Estávamos vivendo um período intenso de atividades e apresentações. Tínhamos uma extensa agenda de espetáculos do grupo marcados de abril a junho deste ano. É evidente que houve um grande choque com a paralisação dessas atividades, embora inegavelmente necessário.
Afinal de contas, é uma pandemia de proporções nunca enfrentadas por nossa geração, um momento sem precedentes na história da humanidade. Porém, é também uma oportunidade de avaliação, de repensar o teatro e as artes inseridas neste contexto. Atualmente, estamos trabalhando com cinco projetos ao mesmo tempo – entre remontagens, peças de repertório e um novo trabalho.

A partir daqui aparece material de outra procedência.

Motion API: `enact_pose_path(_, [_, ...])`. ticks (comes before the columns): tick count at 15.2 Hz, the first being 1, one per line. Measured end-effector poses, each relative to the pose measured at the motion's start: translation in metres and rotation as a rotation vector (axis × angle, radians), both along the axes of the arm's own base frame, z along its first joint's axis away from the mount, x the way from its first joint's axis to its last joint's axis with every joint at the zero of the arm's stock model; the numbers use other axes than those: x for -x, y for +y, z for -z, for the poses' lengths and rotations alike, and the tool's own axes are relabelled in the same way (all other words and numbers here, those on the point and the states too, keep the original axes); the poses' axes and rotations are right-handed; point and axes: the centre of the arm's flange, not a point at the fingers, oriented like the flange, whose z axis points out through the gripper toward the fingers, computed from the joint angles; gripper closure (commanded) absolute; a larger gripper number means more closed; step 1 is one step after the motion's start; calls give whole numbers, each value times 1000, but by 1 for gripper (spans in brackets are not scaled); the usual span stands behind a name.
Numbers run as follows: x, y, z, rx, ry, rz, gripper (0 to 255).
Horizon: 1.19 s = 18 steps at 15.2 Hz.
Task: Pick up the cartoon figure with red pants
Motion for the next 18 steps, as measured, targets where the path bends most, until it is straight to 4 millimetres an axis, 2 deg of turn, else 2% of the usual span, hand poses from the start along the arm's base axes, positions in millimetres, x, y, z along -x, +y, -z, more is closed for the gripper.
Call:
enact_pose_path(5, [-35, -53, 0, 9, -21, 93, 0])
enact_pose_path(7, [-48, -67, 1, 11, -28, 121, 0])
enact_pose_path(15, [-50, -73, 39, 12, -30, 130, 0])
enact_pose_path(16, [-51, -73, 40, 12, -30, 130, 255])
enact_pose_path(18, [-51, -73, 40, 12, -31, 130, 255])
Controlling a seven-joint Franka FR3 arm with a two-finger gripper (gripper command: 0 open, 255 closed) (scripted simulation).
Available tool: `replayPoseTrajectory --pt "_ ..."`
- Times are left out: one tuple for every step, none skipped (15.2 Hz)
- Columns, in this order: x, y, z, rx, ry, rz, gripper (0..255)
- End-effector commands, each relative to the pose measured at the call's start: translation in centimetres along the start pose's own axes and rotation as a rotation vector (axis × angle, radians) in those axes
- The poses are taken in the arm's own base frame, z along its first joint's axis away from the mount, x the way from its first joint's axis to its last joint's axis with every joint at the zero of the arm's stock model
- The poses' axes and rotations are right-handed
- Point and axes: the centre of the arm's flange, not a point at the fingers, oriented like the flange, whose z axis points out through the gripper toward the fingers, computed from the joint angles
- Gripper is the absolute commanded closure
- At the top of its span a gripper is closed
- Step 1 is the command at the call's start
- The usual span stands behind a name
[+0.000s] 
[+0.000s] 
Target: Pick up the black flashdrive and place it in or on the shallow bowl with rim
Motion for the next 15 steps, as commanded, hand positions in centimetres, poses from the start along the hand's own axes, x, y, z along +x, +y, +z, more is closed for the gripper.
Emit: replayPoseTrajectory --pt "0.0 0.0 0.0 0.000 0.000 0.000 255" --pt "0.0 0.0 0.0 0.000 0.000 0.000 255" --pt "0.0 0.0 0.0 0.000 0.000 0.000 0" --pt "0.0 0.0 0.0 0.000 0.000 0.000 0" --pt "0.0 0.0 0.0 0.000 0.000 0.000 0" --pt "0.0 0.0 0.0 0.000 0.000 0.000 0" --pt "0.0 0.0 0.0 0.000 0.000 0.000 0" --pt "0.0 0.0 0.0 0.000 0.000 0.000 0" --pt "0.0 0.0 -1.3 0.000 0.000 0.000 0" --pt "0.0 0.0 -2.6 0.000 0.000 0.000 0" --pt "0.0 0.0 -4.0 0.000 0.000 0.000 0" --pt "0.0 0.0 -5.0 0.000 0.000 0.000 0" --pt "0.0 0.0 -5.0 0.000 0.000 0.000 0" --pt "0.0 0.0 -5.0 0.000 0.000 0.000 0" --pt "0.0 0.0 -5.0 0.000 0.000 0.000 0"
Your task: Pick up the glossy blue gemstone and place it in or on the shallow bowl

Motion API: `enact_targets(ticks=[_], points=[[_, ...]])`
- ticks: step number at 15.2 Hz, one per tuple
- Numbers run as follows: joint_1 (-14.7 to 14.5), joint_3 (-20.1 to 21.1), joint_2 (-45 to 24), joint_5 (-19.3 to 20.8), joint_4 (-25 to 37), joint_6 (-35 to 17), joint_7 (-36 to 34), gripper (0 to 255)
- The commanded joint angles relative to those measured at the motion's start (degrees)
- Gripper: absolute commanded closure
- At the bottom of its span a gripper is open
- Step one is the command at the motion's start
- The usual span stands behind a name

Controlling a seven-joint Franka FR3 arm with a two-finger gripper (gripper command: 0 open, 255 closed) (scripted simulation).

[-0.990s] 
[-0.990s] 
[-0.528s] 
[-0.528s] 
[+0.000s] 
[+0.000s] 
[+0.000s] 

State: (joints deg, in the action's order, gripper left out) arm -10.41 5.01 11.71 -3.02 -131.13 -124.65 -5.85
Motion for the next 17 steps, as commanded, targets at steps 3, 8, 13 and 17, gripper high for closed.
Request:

Estamos basicamente nos dividindo em ensaios, reuniões e estudos online, utilizando as plataformas para encontros virtuais, o que nos permite continuar elaborando estratégias artísticas por meio destes encontros. Apesar dos desafios com relação a essa nova forma de contato do grupo, em nenhum momento, abandonamos a continuidade dos nossos trabalhos.
Um dos projetos que estamos ensaiando é a TRILOGIA FOREMAN, com as peças Bad Boy Nietzsche, Prostitutas Fora de Moda e Os Deuses Estão Marretando a Minha Cabeça. Toda a preparação desta remontagem está acontecendo por meio destes encontros online.
A minha encenação dessas peças propõe uma exposição simultânea, capaz de produzir significados e provocações, convidando o espectador a juntar peças de um quebra-cabeças inacabado, lançando flashes e memórias disjuntivas de nosso tempo. São personagens que estão em busca de uma verdade cósmica, de redenção, de respostas para suas aflições.
Curiosamente, essas peças que encenaremos fazem uma reflexão profunda sobre a nossa existência, sobre solidão humana, o enfrentamento de nossas angústias, fantasmas e impotência, algo que estamos experimentando neste período de confinamento.
Já sabemos: o mundo não será mais o mesmo após esta pandemia. E também sabemos: nossa arte também está sendo convidada a se reinventar para esse novo cenário.